• _WORK REQUEST_
Your answer must contain each line of the listing in which "bottle" appears, copied in full.

• _EXERCISE INPUT_
========

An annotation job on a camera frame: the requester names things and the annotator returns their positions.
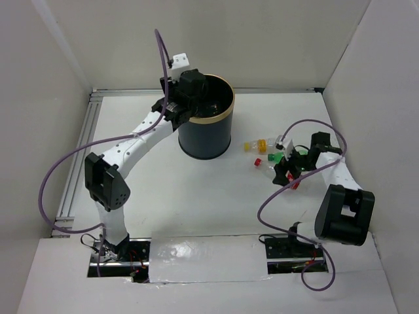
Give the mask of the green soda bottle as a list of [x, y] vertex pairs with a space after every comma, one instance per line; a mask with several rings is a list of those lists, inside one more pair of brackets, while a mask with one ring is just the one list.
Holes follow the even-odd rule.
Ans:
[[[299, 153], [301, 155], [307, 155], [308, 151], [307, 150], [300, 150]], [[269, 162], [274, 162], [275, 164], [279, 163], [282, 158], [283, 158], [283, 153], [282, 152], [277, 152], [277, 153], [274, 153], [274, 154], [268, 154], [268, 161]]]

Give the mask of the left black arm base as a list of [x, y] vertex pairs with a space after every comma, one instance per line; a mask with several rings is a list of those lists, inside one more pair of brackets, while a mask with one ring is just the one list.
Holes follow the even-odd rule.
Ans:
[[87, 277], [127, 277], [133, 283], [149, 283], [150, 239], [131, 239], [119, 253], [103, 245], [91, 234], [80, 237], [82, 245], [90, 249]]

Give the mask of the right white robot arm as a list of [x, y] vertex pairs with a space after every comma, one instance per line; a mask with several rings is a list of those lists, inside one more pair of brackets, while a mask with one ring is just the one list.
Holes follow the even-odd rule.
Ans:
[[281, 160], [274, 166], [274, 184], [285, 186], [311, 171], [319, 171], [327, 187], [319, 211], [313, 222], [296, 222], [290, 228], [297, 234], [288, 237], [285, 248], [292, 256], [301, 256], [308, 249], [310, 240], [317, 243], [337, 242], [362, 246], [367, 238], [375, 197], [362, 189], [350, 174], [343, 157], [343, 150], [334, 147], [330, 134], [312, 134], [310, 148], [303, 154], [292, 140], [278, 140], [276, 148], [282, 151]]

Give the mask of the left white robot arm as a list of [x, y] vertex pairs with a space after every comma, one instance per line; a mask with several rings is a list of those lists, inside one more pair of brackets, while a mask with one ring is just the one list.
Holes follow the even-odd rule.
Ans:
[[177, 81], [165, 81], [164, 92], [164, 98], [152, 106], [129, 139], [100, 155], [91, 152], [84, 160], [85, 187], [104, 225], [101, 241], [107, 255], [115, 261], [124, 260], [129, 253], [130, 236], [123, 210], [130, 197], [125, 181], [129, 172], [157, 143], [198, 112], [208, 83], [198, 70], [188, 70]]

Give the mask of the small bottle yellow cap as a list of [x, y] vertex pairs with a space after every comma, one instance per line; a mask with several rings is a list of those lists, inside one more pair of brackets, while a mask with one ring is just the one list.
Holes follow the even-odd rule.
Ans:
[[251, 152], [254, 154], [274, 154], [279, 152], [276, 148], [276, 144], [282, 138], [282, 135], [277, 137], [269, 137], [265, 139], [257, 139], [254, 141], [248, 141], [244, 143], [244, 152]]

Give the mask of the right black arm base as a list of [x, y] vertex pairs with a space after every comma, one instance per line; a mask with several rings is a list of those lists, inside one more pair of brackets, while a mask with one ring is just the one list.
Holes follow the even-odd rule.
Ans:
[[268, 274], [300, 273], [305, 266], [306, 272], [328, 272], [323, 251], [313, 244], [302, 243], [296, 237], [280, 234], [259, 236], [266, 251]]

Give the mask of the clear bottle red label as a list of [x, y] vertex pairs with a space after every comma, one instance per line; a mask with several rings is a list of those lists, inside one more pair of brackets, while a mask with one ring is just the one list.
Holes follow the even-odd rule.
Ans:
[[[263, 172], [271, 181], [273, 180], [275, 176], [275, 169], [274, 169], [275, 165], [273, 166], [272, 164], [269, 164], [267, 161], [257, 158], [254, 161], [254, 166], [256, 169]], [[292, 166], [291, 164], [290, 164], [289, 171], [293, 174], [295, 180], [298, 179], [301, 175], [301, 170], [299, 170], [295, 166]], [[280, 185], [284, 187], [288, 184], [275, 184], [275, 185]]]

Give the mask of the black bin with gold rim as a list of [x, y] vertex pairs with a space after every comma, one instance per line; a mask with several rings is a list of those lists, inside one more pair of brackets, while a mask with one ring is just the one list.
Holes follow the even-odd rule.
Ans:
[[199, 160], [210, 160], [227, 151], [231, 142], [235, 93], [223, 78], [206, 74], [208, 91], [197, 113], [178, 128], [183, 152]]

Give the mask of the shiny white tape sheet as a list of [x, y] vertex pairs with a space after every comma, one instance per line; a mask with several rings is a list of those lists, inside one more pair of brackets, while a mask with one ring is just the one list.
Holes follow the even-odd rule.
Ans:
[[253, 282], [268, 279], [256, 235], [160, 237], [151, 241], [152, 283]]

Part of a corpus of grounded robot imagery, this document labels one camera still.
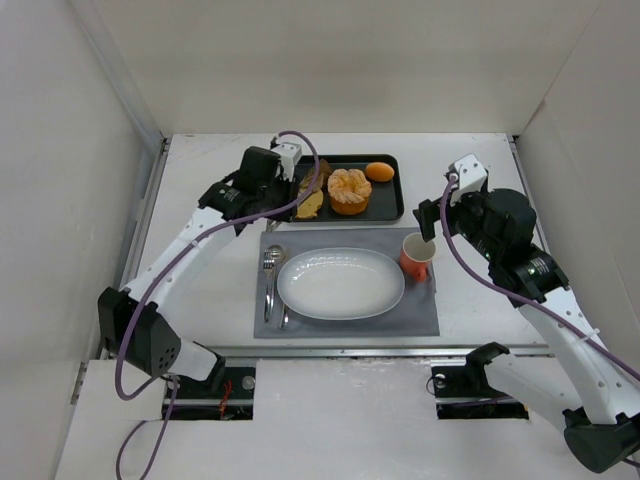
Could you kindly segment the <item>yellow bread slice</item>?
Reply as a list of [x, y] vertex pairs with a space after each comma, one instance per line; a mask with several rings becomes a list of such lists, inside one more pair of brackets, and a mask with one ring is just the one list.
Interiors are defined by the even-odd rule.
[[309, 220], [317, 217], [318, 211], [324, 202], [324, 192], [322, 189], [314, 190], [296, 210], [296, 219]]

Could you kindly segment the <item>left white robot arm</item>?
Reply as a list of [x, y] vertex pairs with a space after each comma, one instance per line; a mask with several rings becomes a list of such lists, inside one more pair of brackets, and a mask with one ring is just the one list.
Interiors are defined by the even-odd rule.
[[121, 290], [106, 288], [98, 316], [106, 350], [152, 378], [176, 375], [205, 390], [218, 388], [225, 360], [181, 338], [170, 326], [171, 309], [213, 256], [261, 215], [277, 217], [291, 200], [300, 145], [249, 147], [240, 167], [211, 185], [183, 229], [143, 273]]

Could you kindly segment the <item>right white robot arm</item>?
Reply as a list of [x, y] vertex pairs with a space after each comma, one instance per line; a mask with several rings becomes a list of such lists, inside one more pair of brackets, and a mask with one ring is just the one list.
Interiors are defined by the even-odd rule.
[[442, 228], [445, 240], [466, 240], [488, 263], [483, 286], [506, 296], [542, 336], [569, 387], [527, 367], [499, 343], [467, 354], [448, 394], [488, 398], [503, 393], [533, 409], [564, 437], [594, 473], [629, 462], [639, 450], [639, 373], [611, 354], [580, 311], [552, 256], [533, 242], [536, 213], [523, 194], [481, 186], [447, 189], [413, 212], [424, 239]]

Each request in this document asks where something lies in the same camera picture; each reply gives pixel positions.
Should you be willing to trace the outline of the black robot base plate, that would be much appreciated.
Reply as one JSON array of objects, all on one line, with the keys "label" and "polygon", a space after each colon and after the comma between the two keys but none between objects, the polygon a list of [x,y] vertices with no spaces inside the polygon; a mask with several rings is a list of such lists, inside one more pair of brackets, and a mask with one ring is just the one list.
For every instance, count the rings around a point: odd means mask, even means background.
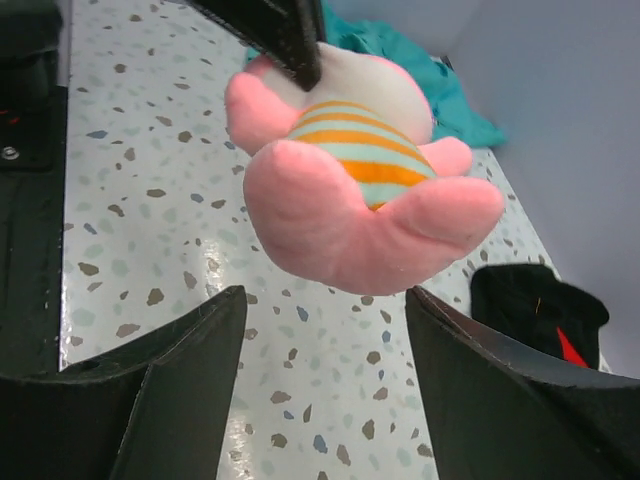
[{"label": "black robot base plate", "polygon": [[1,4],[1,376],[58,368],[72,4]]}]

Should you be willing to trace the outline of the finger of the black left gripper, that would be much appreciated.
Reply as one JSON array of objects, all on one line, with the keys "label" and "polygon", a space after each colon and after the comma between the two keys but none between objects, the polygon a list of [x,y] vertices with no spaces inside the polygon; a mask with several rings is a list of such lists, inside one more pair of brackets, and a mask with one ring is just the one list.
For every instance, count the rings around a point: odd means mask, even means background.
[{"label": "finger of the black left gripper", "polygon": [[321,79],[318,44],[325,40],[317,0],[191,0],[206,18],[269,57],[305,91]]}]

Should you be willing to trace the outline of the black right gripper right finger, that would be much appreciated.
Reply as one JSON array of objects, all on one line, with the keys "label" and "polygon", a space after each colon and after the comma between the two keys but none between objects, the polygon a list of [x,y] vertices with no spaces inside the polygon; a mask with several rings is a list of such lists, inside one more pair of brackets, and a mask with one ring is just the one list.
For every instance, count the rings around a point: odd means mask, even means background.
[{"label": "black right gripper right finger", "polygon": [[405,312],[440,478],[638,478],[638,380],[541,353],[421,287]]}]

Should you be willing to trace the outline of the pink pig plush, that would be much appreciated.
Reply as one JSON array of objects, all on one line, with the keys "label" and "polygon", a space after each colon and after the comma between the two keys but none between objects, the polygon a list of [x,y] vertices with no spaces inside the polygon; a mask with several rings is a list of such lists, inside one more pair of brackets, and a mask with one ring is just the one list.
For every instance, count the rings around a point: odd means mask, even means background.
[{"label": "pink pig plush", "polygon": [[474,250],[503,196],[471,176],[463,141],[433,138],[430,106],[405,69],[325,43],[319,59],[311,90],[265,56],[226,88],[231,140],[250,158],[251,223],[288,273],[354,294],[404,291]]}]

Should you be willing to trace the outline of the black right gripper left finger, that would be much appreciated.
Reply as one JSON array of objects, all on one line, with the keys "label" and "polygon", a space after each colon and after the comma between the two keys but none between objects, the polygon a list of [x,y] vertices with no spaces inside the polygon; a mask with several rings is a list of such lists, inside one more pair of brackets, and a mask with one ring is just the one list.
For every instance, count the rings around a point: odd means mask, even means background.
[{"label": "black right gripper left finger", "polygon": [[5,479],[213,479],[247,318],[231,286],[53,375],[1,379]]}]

========

• _PROBLEM SOLUTION_
Give the mask of the green soda bottle as a list of [x, y] vertex pairs with a space after every comma, one instance per line; a mask with several rings is a list of those lists, inside one more pair of brackets, while a mask with one ring is just the one list.
Give the mask of the small bottle yellow cap as a list of [x, y] vertex pairs with a space after every comma, one instance per line; a mask with several rings is a list of those lists, inside one more pair of brackets, while a mask with one ring is just the one list.
Give the mask of the clear bottle red label as a list of [x, y] vertex pairs with a space after every comma, one instance per line; a mask with several rings is a list of those lists, inside one more pair of brackets, while a mask with one ring is just the one list.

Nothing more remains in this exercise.